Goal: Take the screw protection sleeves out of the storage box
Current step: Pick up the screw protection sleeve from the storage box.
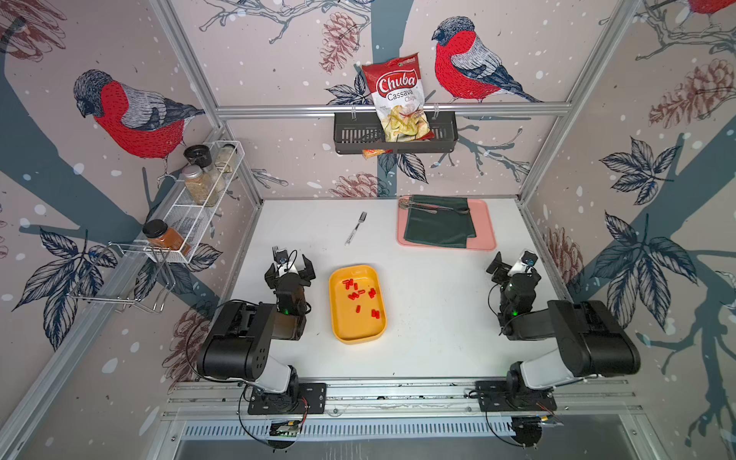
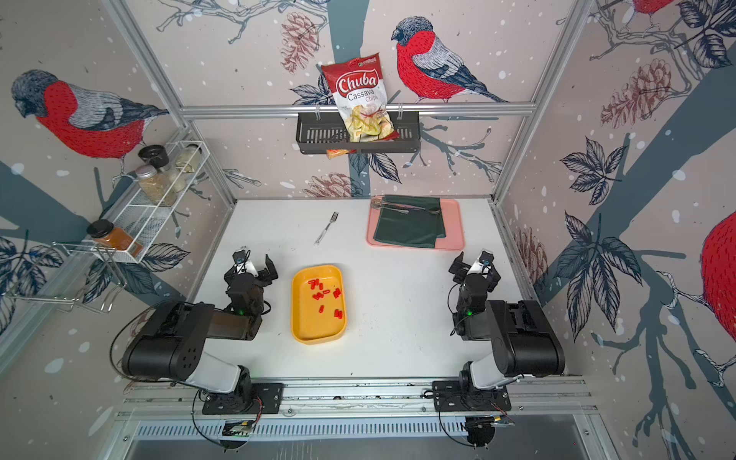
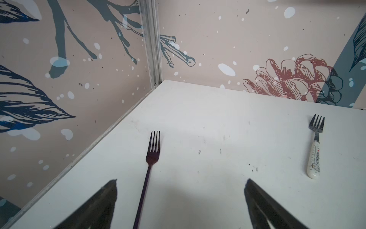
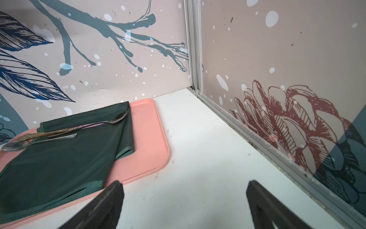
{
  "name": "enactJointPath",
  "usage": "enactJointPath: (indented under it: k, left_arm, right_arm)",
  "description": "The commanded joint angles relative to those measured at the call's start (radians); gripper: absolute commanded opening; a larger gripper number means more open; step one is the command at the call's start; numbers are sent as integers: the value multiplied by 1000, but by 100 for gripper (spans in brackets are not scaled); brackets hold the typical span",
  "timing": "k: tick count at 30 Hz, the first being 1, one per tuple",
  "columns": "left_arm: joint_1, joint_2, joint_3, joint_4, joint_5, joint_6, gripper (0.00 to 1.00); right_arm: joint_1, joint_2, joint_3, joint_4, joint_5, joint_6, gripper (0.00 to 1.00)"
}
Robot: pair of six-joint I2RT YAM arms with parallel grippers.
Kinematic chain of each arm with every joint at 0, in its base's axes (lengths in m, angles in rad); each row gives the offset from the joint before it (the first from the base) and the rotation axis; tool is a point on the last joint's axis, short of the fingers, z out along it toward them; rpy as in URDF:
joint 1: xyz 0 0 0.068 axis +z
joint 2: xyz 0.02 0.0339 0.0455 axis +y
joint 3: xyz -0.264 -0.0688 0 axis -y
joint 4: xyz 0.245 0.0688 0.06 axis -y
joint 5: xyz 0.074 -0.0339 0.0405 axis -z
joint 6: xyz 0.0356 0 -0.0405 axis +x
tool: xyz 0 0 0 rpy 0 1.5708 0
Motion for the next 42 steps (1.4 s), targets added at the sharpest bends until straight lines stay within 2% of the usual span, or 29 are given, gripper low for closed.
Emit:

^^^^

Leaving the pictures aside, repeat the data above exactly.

_EXERCISE RESULT_:
Goal: Take the screw protection sleeves out of the storage box
Current step: Pick up the screw protection sleeve from the storage box.
{
  "name": "enactJointPath",
  "usage": "enactJointPath: (indented under it: k, left_arm, right_arm)",
  "description": "The commanded joint angles relative to those measured at the call's start (radians); gripper: absolute commanded opening; a larger gripper number means more open; step one is the command at the call's start; numbers are sent as integers: the value multiplied by 1000, but by 100 for gripper (spans in brackets are not scaled); brackets hold the typical span",
  "timing": "k: tick count at 30 Hz, the first being 1, one per tuple",
  "columns": "left_arm: joint_1, joint_2, joint_3, joint_4, joint_5, joint_6, gripper (0.00 to 1.00); right_arm: joint_1, joint_2, joint_3, joint_4, joint_5, joint_6, gripper (0.00 to 1.00)"
}
Robot: pair of six-joint I2RT YAM arms with parallel grippers.
Kinematic chain of each arm with every joint at 0, in its base's axes (lengths in m, angles in rad); each row gives the offset from the joint before it (the first from the base) and the rotation axis; tool is a point on the last joint's axis, short of the fingers, z out along it toward them; rpy as in URDF:
joint 1: xyz 0 0 0.068 axis +z
joint 2: xyz 0.02 0.0339 0.0455 axis +y
joint 3: xyz -0.264 -0.0688 0 axis -y
joint 4: xyz 0.245 0.0688 0.06 axis -y
joint 5: xyz 0.074 -0.0339 0.0405 axis -z
joint 6: xyz 0.0356 0 -0.0405 axis +x
tool: xyz 0 0 0 rpy 0 1.5708 0
Motion for the next 42 steps (1.4 s), targets added at the sharpest bends until straight lines stay within 2% of the usual span, or 29 are given, gripper low for closed.
Emit:

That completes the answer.